BEGIN Extracted information

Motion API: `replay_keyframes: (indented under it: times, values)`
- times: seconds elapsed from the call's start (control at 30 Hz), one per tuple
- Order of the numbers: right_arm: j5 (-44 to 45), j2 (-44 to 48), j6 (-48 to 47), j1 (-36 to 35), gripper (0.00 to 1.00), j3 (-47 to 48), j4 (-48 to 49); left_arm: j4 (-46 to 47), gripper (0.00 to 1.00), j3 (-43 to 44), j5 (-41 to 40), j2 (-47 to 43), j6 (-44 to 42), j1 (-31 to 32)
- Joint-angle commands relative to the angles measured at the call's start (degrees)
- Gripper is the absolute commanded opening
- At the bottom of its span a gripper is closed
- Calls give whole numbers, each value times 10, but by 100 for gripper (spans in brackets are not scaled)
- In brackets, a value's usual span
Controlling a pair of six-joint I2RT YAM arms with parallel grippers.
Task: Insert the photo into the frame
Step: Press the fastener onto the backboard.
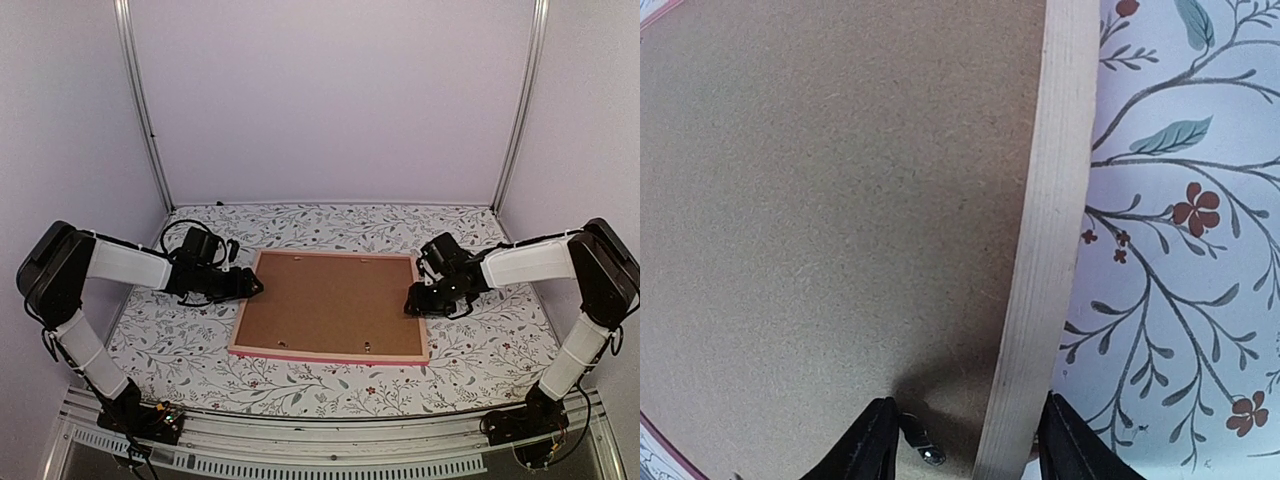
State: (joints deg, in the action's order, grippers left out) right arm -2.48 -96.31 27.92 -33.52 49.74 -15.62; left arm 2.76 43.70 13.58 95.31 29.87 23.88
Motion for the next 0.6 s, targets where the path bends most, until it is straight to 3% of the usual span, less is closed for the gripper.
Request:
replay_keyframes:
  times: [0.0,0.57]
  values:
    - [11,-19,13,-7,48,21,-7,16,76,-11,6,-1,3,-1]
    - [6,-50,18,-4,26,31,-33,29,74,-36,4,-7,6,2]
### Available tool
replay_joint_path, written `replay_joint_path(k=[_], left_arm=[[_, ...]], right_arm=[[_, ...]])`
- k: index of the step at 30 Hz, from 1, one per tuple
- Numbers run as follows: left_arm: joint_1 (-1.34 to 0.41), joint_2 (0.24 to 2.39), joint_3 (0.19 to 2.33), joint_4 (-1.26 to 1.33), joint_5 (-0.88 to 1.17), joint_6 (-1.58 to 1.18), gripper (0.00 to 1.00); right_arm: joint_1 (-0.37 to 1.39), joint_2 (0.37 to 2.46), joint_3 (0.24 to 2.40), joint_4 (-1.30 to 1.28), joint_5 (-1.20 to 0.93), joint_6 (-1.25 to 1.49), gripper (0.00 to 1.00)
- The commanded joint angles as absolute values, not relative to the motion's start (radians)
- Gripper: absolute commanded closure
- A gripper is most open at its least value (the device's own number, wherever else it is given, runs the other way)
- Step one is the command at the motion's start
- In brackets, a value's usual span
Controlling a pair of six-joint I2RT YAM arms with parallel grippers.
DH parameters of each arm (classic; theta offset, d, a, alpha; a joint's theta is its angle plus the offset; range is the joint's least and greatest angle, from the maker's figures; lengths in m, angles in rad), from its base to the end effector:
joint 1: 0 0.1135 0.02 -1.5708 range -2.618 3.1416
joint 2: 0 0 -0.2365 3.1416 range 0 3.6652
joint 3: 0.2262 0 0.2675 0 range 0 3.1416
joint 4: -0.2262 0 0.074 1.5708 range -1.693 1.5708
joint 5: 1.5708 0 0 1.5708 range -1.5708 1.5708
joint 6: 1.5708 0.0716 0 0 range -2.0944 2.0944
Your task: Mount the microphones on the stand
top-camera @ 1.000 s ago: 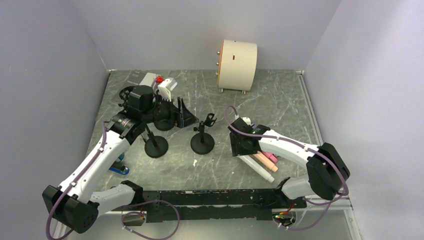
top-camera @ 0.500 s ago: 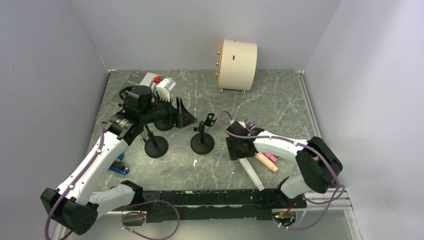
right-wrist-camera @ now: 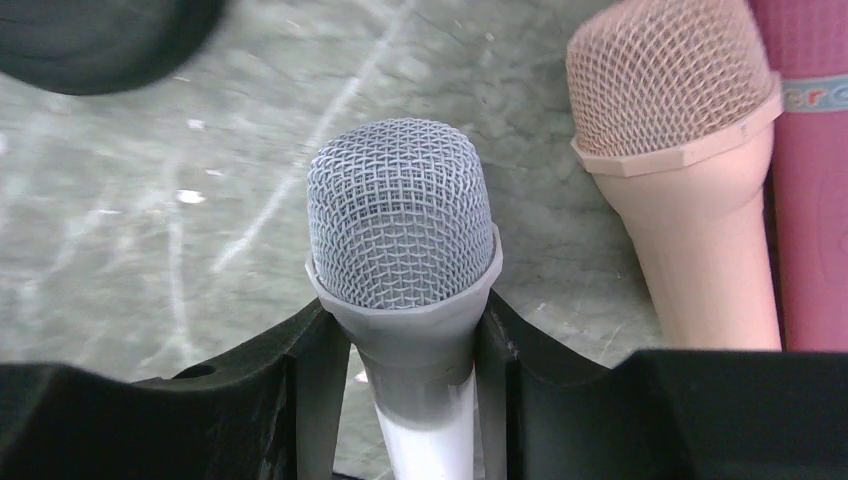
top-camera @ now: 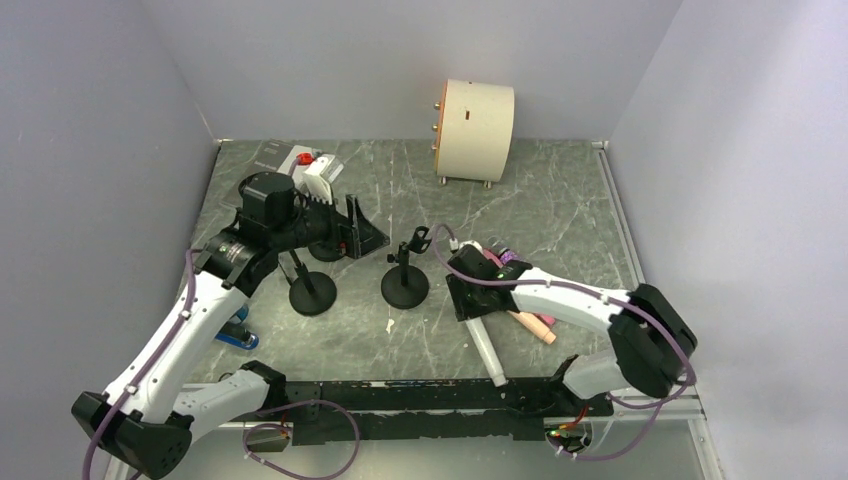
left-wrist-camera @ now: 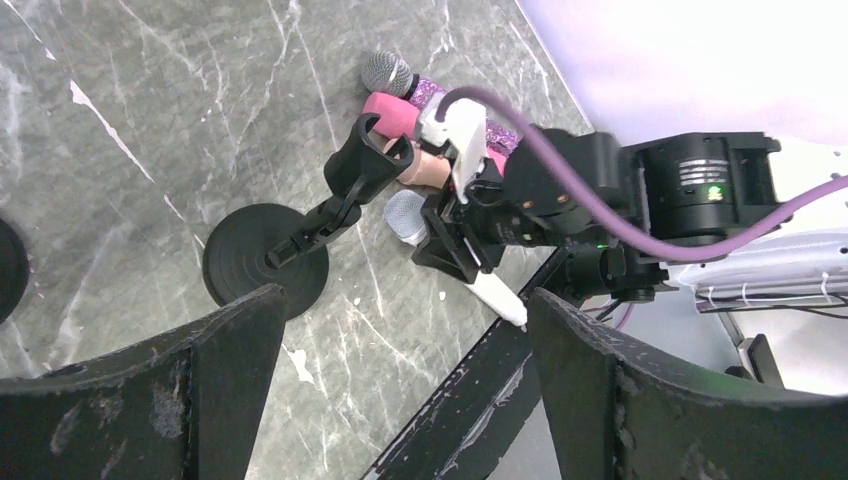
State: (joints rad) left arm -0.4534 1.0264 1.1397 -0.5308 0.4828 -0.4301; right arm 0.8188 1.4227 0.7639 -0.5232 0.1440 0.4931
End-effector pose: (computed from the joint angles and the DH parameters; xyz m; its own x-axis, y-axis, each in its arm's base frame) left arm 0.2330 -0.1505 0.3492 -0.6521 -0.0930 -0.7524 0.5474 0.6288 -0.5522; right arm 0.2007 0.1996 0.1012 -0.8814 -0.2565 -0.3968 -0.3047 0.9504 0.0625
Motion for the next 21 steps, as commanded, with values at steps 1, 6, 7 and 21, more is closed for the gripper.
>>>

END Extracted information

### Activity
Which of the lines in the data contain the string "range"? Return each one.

### Answer for this exercise
DH parameters of each arm (classic; theta offset, d, a, alpha; a joint's theta is its angle plus the offset; range is the joint's least and greatest angle, from the maker's figures; lengths in m, angles in rad), from its base to the end effector:
joint 1: 0 0.1135 0.02 -1.5708 range -2.618 3.1416
joint 2: 0 0 -0.2365 3.1416 range 0 3.6652
joint 3: 0.2262 0 0.2675 0 range 0 3.1416
joint 4: -0.2262 0 0.074 1.5708 range -1.693 1.5708
joint 5: 1.5708 0 0 1.5708 range -1.5708 1.5708
joint 6: 1.5708 0.0716 0 0 range -2.0944 2.0944

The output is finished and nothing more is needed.